Care of Florence McCambridge, TVA Volunteer

I was introduced to killer whales in the same way that many of you were. The whales were performing at an aquarium, and I was mesmerized from the moment I saw them. Years later I spent an afternoon whale watching during a trip to Vancouver and was fortunate enough to see a killer whale up close in the wild, which was a profound experience that I will never forget.

But other than being fascinated from afar, I’ve never really taken the time to learn more about orcas. That’s why I recently decided to read Mark Leiren-Young’s The Killer Whale Who Changed the World, a book I’d heard such good things about it since it was first released last year. And I’m so happy I did because this book taught me a lot. The Killer Whale Who Changed the World tells the story of how we stopped fearing these whales as “killers” and grew to respect them as “orcas”.

It started in 1964 when a young killer whale was captured near B.C. and put on display at the Vancouver Aquarium. Crowds flocked to see the whale, who had been named Moby Doll. Staff had to control the numbers, only letting in around five hundred people at a time. Some visitors were disappointed because the whale seemed smaller in real life. Some were bored, since the whale didn’t really do much other than swim:
“The whole scene was like a classic movie about first contact with an alien or a monster. What happens when it arrives? Everyone panics, the villagers break out their guns and torches, and they either kill it or capture it and put the alien on display. Before he escaped and climbed the Empire State Building, King Kong was chained in a Broadway theatre, surrounded my showgirls. Just as the captive Kong appeared harmless, once people saw a killer whale up close—trapped in our world—the ancient fear of the apex predator began to evaporate. The wolf of the sea had become the ocean’s cuddly kitty.The grizzly was now a panda.”

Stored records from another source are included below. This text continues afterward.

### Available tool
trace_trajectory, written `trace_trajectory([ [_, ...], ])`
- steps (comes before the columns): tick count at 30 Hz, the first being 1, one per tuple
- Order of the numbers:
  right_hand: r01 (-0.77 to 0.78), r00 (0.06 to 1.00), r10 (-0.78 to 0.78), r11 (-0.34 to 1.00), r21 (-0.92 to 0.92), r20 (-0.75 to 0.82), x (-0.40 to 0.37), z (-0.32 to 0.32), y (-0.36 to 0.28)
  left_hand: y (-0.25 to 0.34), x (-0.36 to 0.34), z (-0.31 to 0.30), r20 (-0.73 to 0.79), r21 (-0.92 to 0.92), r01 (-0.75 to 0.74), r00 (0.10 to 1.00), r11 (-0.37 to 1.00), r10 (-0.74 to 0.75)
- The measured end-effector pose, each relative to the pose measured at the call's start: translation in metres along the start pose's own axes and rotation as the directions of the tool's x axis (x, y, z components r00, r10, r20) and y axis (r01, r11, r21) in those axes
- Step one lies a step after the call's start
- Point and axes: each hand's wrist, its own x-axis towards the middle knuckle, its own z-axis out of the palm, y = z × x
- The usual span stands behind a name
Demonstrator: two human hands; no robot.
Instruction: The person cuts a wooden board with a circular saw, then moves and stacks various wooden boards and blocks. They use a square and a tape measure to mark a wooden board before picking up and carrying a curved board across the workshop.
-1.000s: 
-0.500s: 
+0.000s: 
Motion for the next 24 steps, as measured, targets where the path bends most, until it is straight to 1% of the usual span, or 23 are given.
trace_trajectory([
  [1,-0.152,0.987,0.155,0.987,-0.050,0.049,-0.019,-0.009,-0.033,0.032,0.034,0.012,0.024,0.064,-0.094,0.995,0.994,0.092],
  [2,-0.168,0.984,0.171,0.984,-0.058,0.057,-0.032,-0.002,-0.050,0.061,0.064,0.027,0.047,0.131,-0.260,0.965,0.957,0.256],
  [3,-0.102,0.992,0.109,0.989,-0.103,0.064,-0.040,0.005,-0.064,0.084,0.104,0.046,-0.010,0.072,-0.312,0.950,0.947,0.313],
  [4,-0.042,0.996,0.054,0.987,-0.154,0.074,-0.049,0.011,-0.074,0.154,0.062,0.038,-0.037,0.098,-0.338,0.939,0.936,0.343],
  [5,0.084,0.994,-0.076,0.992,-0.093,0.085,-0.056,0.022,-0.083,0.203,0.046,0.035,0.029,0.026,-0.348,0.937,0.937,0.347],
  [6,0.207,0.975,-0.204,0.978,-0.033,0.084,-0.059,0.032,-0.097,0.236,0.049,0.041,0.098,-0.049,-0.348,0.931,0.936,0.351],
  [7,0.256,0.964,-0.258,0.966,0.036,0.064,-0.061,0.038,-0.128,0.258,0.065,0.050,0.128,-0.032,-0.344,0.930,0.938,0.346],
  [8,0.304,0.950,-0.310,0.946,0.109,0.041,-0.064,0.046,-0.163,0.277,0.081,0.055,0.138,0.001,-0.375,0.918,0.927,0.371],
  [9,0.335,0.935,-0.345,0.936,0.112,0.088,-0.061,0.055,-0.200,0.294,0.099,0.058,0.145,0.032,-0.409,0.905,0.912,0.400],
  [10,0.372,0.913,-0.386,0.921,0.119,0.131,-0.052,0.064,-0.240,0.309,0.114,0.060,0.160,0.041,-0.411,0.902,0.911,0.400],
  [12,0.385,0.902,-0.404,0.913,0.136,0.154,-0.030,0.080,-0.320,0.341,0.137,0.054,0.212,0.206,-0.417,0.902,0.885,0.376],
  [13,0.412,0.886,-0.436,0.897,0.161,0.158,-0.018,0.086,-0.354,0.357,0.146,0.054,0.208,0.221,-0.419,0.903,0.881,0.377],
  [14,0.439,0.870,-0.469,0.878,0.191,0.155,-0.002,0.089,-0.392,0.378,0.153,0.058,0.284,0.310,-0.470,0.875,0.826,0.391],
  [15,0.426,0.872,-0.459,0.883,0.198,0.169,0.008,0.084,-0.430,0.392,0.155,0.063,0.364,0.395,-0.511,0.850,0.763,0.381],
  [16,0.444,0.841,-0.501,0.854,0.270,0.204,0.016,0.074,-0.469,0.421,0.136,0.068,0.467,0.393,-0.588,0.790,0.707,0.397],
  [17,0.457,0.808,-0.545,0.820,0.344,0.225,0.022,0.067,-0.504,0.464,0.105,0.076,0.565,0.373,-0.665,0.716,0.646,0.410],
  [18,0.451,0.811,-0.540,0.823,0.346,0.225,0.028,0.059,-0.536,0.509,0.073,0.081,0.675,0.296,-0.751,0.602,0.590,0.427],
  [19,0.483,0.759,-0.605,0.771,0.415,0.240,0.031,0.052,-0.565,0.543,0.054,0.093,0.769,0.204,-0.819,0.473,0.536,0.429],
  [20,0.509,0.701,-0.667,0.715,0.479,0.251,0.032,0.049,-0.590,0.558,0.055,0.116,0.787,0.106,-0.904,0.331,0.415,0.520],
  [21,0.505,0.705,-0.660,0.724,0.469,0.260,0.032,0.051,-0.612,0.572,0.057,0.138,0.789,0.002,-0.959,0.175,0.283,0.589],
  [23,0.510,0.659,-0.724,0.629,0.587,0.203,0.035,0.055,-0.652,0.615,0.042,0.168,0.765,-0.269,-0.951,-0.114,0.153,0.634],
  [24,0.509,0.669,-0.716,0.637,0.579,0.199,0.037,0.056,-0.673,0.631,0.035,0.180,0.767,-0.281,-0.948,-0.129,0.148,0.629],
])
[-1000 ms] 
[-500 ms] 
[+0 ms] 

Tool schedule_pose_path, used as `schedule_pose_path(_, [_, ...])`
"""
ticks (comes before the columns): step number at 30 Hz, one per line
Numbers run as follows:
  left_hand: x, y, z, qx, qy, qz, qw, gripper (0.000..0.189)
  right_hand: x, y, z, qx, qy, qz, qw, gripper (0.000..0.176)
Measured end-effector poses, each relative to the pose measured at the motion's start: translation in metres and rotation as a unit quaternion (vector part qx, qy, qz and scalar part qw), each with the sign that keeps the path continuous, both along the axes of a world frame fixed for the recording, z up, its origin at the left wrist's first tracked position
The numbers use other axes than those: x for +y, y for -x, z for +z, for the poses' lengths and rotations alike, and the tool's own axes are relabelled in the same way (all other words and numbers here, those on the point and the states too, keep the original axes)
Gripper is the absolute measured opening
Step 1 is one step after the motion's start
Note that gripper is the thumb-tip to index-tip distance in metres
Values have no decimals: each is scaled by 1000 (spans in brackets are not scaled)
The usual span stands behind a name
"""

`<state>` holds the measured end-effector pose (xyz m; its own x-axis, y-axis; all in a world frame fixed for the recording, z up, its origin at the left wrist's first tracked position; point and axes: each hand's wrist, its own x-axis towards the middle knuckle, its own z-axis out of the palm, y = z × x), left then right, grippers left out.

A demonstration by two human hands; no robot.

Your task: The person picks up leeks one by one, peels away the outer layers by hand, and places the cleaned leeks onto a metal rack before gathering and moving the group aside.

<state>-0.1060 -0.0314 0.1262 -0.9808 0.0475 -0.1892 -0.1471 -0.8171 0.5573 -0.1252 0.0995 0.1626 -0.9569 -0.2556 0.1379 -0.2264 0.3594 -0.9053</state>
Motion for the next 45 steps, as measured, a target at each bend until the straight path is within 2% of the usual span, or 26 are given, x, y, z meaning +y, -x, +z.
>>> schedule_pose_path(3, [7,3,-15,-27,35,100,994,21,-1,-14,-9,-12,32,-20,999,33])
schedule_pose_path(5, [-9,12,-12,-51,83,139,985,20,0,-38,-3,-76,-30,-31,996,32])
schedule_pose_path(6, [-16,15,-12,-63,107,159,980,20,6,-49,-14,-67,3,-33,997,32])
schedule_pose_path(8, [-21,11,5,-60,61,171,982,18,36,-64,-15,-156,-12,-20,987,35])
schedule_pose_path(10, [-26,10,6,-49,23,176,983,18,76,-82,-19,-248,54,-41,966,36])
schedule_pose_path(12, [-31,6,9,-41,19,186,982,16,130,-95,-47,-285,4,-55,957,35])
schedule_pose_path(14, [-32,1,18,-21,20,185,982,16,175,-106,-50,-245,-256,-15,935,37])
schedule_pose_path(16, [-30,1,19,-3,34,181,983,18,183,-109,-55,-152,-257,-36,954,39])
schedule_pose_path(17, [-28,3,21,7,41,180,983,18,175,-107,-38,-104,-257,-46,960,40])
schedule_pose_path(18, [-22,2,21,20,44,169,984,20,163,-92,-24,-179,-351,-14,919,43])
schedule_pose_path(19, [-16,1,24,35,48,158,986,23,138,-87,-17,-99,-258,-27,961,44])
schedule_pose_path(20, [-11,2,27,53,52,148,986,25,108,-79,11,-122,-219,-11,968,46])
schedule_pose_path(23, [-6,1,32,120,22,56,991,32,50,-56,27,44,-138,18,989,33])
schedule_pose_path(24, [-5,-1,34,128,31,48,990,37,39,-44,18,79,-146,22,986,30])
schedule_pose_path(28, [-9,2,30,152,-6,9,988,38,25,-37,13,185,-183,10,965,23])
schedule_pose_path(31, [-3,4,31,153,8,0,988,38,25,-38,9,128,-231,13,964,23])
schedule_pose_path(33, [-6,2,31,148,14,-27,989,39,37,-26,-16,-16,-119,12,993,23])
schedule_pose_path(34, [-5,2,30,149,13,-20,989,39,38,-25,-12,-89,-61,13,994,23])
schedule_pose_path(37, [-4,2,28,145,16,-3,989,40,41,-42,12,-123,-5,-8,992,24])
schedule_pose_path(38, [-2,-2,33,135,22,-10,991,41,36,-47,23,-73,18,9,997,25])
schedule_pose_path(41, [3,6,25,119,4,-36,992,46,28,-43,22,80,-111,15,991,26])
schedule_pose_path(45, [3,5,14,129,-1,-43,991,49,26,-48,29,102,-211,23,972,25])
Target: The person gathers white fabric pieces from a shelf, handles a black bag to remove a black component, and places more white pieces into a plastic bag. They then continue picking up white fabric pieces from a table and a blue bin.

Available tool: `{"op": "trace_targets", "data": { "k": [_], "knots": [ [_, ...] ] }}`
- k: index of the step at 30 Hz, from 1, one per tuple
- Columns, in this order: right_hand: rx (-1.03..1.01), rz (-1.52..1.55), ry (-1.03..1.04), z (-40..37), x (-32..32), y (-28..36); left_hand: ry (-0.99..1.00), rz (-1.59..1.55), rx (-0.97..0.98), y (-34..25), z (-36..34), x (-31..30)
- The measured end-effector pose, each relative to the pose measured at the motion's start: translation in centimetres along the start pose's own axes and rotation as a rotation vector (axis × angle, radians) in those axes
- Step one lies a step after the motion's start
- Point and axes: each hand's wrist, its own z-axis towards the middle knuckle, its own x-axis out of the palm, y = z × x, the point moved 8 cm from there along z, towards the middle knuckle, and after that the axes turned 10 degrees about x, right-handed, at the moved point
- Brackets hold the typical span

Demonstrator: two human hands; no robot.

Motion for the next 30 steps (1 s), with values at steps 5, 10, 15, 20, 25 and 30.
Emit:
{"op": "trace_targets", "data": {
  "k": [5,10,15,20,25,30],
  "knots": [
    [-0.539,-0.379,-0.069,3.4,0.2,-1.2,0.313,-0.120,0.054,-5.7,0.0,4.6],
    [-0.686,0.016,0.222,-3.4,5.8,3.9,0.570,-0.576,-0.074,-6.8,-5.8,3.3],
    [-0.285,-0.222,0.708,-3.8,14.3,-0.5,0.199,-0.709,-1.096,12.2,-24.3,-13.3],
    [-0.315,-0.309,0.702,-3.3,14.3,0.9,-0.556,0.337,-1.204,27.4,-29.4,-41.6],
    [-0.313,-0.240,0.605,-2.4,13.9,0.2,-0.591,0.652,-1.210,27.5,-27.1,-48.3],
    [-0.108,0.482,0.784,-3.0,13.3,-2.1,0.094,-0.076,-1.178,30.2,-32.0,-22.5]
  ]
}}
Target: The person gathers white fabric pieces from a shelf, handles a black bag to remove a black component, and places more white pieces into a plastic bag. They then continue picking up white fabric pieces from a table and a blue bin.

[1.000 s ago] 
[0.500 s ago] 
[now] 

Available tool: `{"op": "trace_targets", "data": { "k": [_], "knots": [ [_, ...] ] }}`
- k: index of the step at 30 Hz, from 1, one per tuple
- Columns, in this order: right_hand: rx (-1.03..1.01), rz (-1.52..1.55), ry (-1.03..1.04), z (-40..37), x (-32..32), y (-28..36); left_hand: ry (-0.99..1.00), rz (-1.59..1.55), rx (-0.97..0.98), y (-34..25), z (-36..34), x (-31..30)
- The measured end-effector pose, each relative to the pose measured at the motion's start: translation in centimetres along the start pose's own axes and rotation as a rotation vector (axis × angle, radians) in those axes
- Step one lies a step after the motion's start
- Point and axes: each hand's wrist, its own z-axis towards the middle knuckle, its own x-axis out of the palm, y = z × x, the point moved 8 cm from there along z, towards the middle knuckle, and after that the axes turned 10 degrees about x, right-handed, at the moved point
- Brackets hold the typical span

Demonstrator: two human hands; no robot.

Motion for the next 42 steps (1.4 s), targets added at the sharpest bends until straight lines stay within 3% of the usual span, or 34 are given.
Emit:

In addition to learning the fascinating story of Moby Doll, The Killer Whale Who Changed the World also taught me about the idea of culture within orca pods. Orcas are famous for their empathy. They care for each other, they share food. Each pod has its own dialect, taught to them by their elders. They hunt together and risk their lives for each other. “Orcas fit every definition for humanity humans have come up with that doesn’t require opposable thumbs.” By the time I was done reading this book, I had gained so much respect not just for orcas, but also for the brave men and women around the world who are still fighting to see an end to killer whale captivity.

The Vancouver Aquarium may have been the place where killer whales were first introduced to the world, but in 1996 it was also the first place to declare it would no longer capture cetaceans in the wild. And five years later, it became one of the first to voluntarily stop displaying orcas. And yet, with another recent death of a captive-born orca, it’s clear that we still have some work to do. But thanks to books like The Killer Whale Who Changed the World, people are paying attention to this issue like never before. And with that, change will happen.

The Killer Whale Who Changed the World by Mark Leiren-Young is published by Greystone Books and is now available in paperback.